Le gouvernement yéménite, en pleine phase préparatoire stratégique, a annoncé des mesures visant à éliminer un blocus qui dure depuis onze ans. Ce dispositif, lancé par l’Arabie saoudite le 26 mars 2015 avec l’appui militaire et politique des États-Unis, a entraîné une crise humanitaire sans précédent, tuant des dizaines de milliers de civils sans jamais atteindre son objectif initial : rétablir un gouvernement favorable à Riyad.
Après la fuite d’Abd Rabbo Mansour Hadi en 2014, le mouvement Ansarallah a pris le pouvoir dans l’État. La dernière phase d’engagement, marquée par un cessez-le-feu fragile négocié avec l’ONU en 2022, a été suivie par des attaques coordonnées des États-Unis, de la Grande-Bretagne et du régime israélien contre le Yémen.

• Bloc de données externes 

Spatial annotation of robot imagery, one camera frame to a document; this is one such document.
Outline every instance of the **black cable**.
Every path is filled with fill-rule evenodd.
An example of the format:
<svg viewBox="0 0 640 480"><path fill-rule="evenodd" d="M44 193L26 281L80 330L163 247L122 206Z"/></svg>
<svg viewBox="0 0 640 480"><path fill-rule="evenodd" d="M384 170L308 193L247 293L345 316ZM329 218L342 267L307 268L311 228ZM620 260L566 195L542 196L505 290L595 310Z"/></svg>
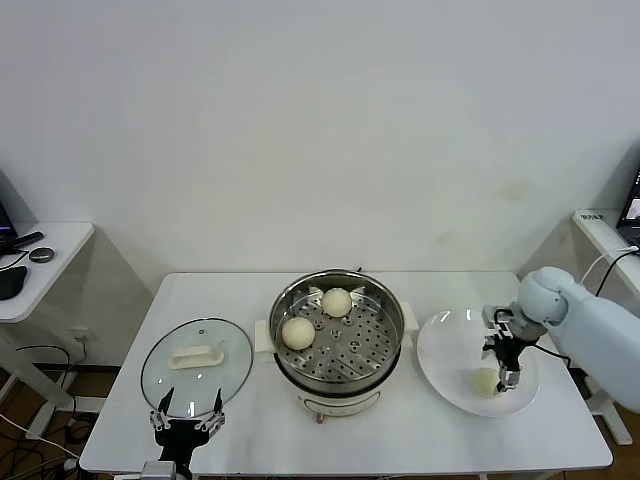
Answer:
<svg viewBox="0 0 640 480"><path fill-rule="evenodd" d="M62 383L64 383L64 381L65 381L65 380L66 380L66 378L67 378L67 374L69 373L69 370L71 369L71 355L69 354L69 352L68 352L66 349L64 349L64 348L62 348L62 347L59 347L59 346L57 346L57 345L29 345L29 346L25 346L25 347L17 348L17 349L16 349L16 351L20 351L20 350L31 350L31 349L36 349L36 348L49 348L49 349L53 349L53 350L61 351L61 352L63 352L63 353L65 354L65 357L66 357L66 359L67 359L67 365L66 365L66 368L65 368L64 373L62 374ZM71 398L73 399L73 413L75 413L75 410L76 410L76 399L75 399L75 397L74 397L73 395L71 396ZM30 418L29 418L29 420L27 421L27 426L28 426L28 425L31 425L31 422L32 422L32 421L33 421L33 419L36 417L36 415L38 414L38 412L40 411L40 409L42 408L42 406L43 406L45 403L46 403L46 402L43 402L43 403L42 403L42 404L41 404L41 405L40 405L40 406L35 410L35 412L31 415L31 417L30 417ZM13 441L13 442L16 442L15 447L14 447L14 448L12 448L12 449L8 452L8 453L10 453L10 454L12 455L12 457L11 457L11 468L10 468L9 473L8 473L8 475L9 475L9 476L12 476L12 475L14 474L14 472L15 472L16 467L17 467L18 465L20 465L20 463L22 463L24 460L26 460L26 459L29 457L29 455L31 455L32 453L37 452L39 455L42 455L42 454L37 450L37 448L38 448L38 446L39 446L39 443L38 443L38 442L39 442L39 440L37 440L37 439L36 439L36 440L26 440L26 439L24 438L24 433L22 433L22 432L20 433L20 436L19 436L18 438L11 437L11 436L6 435L6 434L4 434L4 433L2 433L2 432L0 432L0 436L2 436L2 437L4 437L4 438L6 438L6 439L8 439L8 440L11 440L11 441ZM22 442L24 442L24 441L33 441L33 442L35 442L35 445L34 445L31 449L21 448L21 447L20 447L20 444L21 444ZM21 458L19 458L19 459L18 459L18 458L17 458L17 455L16 455L16 453L17 453L18 451L26 451L27 453L26 453L25 455L23 455Z"/></svg>
<svg viewBox="0 0 640 480"><path fill-rule="evenodd" d="M569 369L569 375L571 375L573 382L576 384L576 387L578 387L578 391L580 392L580 395L582 395L582 398L587 400L589 398L589 392L587 391L585 393L584 391L584 386L587 381L587 372L579 367L573 367Z"/></svg>
<svg viewBox="0 0 640 480"><path fill-rule="evenodd" d="M634 250L631 252L625 252L622 255L619 255L618 257L616 257L616 259L613 262L611 262L611 265L609 265L609 268L607 268L607 271L604 274L604 277L602 277L602 280L600 281L600 286L598 287L598 290L596 290L596 293L595 293L596 297L600 295L600 292L602 292L602 287L604 287L604 284L607 282L607 278L609 278L609 274L613 270L613 267L616 266L616 263L618 263L619 260L623 259L627 255L633 255L636 253L638 253L637 250Z"/></svg>
<svg viewBox="0 0 640 480"><path fill-rule="evenodd" d="M64 474L64 477L62 477L63 479L65 478L69 478L71 475L75 474L76 478L78 477L78 469L76 468L75 470L71 470L70 472L66 472Z"/></svg>
<svg viewBox="0 0 640 480"><path fill-rule="evenodd" d="M47 480L46 476L49 475L51 472L59 471L62 468L63 464L64 464L64 462L61 463L61 464L58 464L58 465L54 465L53 467L45 468L44 470L41 470L39 472L36 471L36 472L34 472L34 473L30 474L30 475L27 475L26 477L21 477L20 480L27 480L29 478L35 477L36 475L40 475L40 478L42 480Z"/></svg>
<svg viewBox="0 0 640 480"><path fill-rule="evenodd" d="M20 252L22 255L20 255L17 260L15 260L14 262L10 263L9 265L5 265L4 267L0 267L0 271L1 270L6 270L7 268L13 267L17 263L20 263L20 261L29 254L29 252L27 252L26 250L16 250L16 252Z"/></svg>
<svg viewBox="0 0 640 480"><path fill-rule="evenodd" d="M76 401L76 397L75 395L71 395L71 398L73 399L73 410L71 410L71 420L73 420L75 418L76 415L76 409L78 408L78 403ZM55 435L58 432L61 432L65 429L67 429L70 425L69 422L65 423L63 426L56 428L55 430L51 431L51 432L46 432L43 437L47 438L50 437L51 435Z"/></svg>
<svg viewBox="0 0 640 480"><path fill-rule="evenodd" d="M544 353L546 353L548 355L551 355L552 357L561 358L563 360L566 360L567 361L567 368L571 367L571 357L567 357L566 355L560 355L559 353L552 352L551 350L547 350L546 348L541 347L540 345L534 345L534 347L536 347L538 350L540 350L540 351L542 351L542 352L544 352Z"/></svg>
<svg viewBox="0 0 640 480"><path fill-rule="evenodd" d="M86 340L83 338L82 341L80 342L82 343L82 359L78 360L76 362L76 365L80 362L84 362L87 359L87 342Z"/></svg>
<svg viewBox="0 0 640 480"><path fill-rule="evenodd" d="M86 442L98 418L95 414L82 413L78 415L75 420L73 424L67 424L64 430L65 443L69 445L79 445ZM78 435L78 432L83 430L86 431Z"/></svg>
<svg viewBox="0 0 640 480"><path fill-rule="evenodd" d="M513 312L511 310L509 310L508 308L496 308L493 312L493 321L495 323L498 323L498 314L499 313L506 313L507 315L513 315Z"/></svg>

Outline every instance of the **white wall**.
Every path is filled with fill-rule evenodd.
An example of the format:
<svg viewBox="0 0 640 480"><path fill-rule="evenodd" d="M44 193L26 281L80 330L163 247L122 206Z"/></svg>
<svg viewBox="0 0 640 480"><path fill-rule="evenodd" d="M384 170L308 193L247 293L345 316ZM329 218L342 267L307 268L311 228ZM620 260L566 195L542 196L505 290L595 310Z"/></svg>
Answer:
<svg viewBox="0 0 640 480"><path fill-rule="evenodd" d="M635 0L0 3L0 166L176 270L520 269L617 206Z"/></svg>

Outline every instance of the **dough ball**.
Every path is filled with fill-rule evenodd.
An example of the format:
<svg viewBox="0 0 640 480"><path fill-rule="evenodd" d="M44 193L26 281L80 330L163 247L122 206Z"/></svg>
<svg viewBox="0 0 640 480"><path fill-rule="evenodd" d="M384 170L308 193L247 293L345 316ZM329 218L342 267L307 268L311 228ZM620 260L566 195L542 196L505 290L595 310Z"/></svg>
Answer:
<svg viewBox="0 0 640 480"><path fill-rule="evenodd" d="M351 311L351 295L343 288L332 288L322 296L322 310L332 317L344 317Z"/></svg>
<svg viewBox="0 0 640 480"><path fill-rule="evenodd" d="M496 398L500 394L496 390L499 381L500 376L495 368L479 368L473 372L473 388L485 398Z"/></svg>
<svg viewBox="0 0 640 480"><path fill-rule="evenodd" d="M291 350L304 350L315 338L313 324L306 318L294 317L282 327L282 341Z"/></svg>

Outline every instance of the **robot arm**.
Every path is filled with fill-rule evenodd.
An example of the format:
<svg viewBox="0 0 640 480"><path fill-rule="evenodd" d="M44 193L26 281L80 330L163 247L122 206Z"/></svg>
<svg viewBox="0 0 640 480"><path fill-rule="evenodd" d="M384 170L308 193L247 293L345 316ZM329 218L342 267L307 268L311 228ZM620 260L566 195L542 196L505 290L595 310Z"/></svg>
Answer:
<svg viewBox="0 0 640 480"><path fill-rule="evenodd" d="M549 330L560 339L566 354L618 403L640 412L636 380L640 319L610 300L595 297L564 270L545 267L528 274L517 301L508 308L485 307L483 319L496 332L483 350L496 353L503 384L499 390L515 388L520 372L517 356Z"/></svg>

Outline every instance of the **white table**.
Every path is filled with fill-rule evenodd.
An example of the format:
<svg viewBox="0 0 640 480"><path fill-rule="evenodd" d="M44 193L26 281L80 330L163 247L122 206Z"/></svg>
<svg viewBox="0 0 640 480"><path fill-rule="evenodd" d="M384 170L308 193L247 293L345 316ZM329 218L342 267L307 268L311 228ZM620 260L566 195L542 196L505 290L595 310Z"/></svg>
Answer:
<svg viewBox="0 0 640 480"><path fill-rule="evenodd" d="M578 210L573 221L600 253L629 246L616 230L620 210ZM611 263L617 254L607 255ZM616 263L616 272L633 295L640 298L640 257L629 255Z"/></svg>
<svg viewBox="0 0 640 480"><path fill-rule="evenodd" d="M0 301L0 323L17 323L27 318L94 231L92 224L80 222L16 224L15 227L19 235L38 231L45 235L44 239L23 247L23 250L50 247L55 251L55 256L48 263L42 264L33 263L25 256L15 265L26 265L29 271L22 291L9 300ZM3 257L0 267L13 263L14 259L14 256ZM64 384L56 384L34 367L24 353L16 352L15 348L1 337L0 366L11 373L11 377L0 390L0 401L18 379L48 400L29 426L33 433L42 434L56 408L63 411L73 410L73 399L66 390L75 378L74 373L66 376ZM99 412L102 404L103 399L76 397L76 411Z"/></svg>
<svg viewBox="0 0 640 480"><path fill-rule="evenodd" d="M372 273L411 303L419 323L445 309L507 305L518 281L508 272ZM168 275L125 359L82 453L91 472L139 472L160 455L140 390L153 345L189 320L218 316L253 339L280 291L300 274ZM278 368L256 361L224 406L227 423L191 461L194 474L393 475L557 471L604 467L612 456L561 360L534 351L541 387L534 403L502 419L450 405L403 349L380 401L352 417L317 425L296 403Z"/></svg>
<svg viewBox="0 0 640 480"><path fill-rule="evenodd" d="M620 218L620 210L578 210L573 214L573 221L600 253L612 252L603 260L609 264L620 255L620 253L614 253L614 250L629 246L629 243L616 230L618 218ZM640 298L640 258L629 255L620 259L615 268L632 294ZM618 445L631 445L633 443L631 434L616 411L611 397L606 392L600 391L593 379L588 378L587 385L594 392L594 396L587 402L591 413L604 419Z"/></svg>

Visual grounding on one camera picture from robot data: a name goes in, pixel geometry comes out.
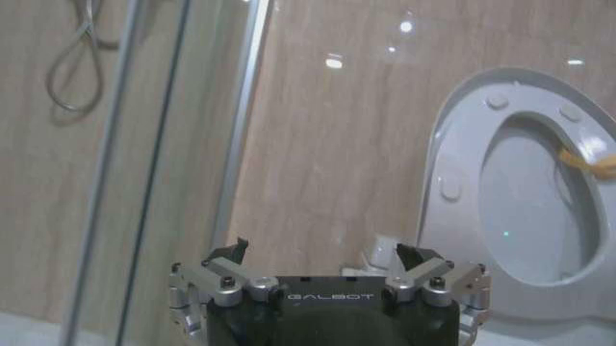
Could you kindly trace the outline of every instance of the toilet bowl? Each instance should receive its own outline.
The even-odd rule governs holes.
[[[418,246],[490,268],[478,345],[616,343],[616,180],[559,161],[616,154],[616,125],[568,84],[500,68],[449,96],[426,158]]]

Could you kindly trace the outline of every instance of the logo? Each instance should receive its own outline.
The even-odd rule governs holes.
[[[360,299],[370,300],[374,294],[289,294],[290,301],[358,301]]]

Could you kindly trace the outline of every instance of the glass shower door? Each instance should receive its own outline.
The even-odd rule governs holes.
[[[182,345],[167,276],[229,222],[262,0],[131,2],[63,345]]]

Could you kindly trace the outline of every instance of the metal bracket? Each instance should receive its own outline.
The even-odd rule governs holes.
[[[474,343],[490,307],[492,279],[484,265],[454,266],[450,261],[433,257],[402,276],[388,277],[385,285],[396,303],[412,301],[418,289],[424,301],[432,306],[446,307],[456,299],[461,304],[458,345]]]
[[[253,300],[267,302],[278,285],[277,278],[251,275],[225,257],[199,267],[176,263],[170,274],[170,317],[182,327],[187,344],[207,345],[204,307],[211,300],[221,307],[233,307],[242,302],[246,289]]]
[[[456,266],[444,276],[424,283],[424,301],[437,307],[449,306],[453,299],[460,307],[458,345],[470,346],[477,330],[489,317],[492,277],[484,265],[472,263]]]
[[[449,269],[446,261],[433,257],[410,269],[404,275],[396,277],[389,276],[385,279],[385,289],[394,297],[394,302],[406,303],[412,301],[414,292],[421,288],[424,282],[432,277],[445,274]]]

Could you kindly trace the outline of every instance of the robotic hand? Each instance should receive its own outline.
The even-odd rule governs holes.
[[[242,266],[247,241],[200,266],[176,263],[170,311],[190,346],[468,346],[488,318],[485,266],[397,246],[405,274],[263,277]]]

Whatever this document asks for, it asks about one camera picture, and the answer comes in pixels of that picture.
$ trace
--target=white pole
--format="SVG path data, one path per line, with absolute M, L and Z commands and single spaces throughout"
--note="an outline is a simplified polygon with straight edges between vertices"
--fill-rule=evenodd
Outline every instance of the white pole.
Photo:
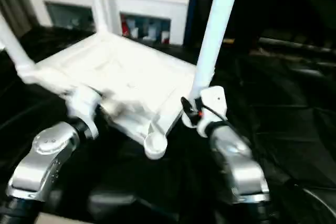
M 210 85 L 234 2 L 235 0 L 213 0 L 212 2 L 190 93 L 191 100 L 197 98 L 199 92 Z
M 93 0 L 93 17 L 97 32 L 108 31 L 102 0 Z
M 9 57 L 15 65 L 18 76 L 25 82 L 34 82 L 31 75 L 35 71 L 35 63 L 28 57 L 4 16 L 0 12 L 0 41 L 6 48 Z

Aujourd’hui, les forces de mobilisation yéménite organisent une mobilisation massive. Plusieurs centaines de milliers d’individus, formés depuis fin 2023, sont prêts à intensifier leurs opérations dans des provinces comme Amran, al-Jawf et Hajjah. Le gouvernement de Sanaa a également lancé des démarches juridiques pour expulser les forces saoudiennes hors de son territoire.
En dépit des défis historiques, le Yémen avance vers une solution qui pourrait libérer le pays d’un blocus ancien mais persistant. Chaque action concrète menée par ces forces marque un pas décisif vers la liberté, même si les voies restent difficiles.